_Work task_:
Only the lines that include "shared" should be copied from the data below.

_Data provided_:
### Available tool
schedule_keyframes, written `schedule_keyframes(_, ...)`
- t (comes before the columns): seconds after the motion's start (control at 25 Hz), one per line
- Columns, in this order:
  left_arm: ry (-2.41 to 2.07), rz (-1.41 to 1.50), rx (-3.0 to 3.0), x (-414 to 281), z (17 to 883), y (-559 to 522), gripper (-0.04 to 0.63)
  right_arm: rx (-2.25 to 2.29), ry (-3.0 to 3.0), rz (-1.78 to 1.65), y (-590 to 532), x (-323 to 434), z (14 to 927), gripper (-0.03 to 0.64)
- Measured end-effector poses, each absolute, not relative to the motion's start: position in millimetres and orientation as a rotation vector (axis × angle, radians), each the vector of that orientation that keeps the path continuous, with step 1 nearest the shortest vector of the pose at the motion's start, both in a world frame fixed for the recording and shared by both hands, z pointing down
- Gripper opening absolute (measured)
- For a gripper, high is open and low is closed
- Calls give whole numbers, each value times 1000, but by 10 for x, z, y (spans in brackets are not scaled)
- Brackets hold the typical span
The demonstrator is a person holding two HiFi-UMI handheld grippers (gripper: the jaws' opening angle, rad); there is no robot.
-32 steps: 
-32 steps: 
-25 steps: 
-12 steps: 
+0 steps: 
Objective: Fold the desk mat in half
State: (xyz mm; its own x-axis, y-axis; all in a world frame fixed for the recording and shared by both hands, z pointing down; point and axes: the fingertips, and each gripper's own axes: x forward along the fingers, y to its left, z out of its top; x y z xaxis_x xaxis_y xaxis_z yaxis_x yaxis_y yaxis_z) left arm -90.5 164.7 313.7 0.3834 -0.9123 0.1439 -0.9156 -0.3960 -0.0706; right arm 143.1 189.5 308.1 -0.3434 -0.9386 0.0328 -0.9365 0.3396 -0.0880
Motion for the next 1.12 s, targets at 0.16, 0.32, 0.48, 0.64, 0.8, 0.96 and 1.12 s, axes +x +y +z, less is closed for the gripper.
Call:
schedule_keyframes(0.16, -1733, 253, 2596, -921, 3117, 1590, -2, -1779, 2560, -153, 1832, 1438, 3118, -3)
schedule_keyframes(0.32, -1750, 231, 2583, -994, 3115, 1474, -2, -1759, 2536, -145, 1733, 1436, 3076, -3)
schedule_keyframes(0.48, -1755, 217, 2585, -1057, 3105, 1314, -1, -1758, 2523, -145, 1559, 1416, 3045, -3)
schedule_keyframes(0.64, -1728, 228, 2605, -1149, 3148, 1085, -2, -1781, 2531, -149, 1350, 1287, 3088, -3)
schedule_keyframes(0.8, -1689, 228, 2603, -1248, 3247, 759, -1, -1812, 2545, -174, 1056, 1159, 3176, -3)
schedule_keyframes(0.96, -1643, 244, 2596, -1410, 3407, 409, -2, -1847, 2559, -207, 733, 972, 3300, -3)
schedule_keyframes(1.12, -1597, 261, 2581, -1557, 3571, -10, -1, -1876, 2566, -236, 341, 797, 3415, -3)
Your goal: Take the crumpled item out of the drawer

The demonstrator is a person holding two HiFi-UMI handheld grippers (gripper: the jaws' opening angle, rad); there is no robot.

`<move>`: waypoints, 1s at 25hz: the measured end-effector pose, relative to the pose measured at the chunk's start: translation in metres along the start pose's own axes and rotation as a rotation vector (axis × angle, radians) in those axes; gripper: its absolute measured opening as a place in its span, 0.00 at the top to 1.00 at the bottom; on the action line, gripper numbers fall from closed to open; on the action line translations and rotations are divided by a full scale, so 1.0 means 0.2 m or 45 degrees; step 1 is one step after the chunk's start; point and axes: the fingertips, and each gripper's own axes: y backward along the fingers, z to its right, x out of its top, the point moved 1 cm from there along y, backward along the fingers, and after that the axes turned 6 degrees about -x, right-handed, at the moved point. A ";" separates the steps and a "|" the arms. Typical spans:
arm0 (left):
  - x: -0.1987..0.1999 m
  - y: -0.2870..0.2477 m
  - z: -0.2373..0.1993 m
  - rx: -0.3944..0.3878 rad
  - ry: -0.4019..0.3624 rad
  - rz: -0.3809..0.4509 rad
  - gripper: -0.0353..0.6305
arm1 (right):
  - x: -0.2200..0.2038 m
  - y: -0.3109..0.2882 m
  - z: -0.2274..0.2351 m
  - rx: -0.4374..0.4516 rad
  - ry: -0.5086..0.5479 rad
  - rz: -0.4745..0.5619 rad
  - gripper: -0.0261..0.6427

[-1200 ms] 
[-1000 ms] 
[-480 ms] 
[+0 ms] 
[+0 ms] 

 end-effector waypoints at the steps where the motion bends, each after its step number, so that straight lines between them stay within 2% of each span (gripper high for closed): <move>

_Finished exercise_:
- Measured end-effector poses, each absolute, not relative to the motion's start: position in millimetres and orientation as a rotation vector (axis × angle, radians), each the vector of that orientation that keeps the path continuous, with step 1 nearest the shortest vector of the pose at the motion's start, both in a world frame fixed for the recording and shared by both hands, z pointing down
State: (xyz mm; its own x-axis, y-axis; all in a world frame fixed for the recording and shared by both hands, z pointing down; point and axes: the fingertips, and each gripper's own axes: x forward along the fingers, y to its left, z out of its top; x y z xaxis_x xaxis_y xaxis_z yaxis_x yaxis_y yaxis_z) left arm -90.5 164.7 313.7 0.3834 -0.9123 0.1439 -0.9156 -0.3960 -0.0706; right arm 143.1 189.5 308.1 -0.3434 -0.9386 0.0328 -0.9365 0.3396 -0.0880

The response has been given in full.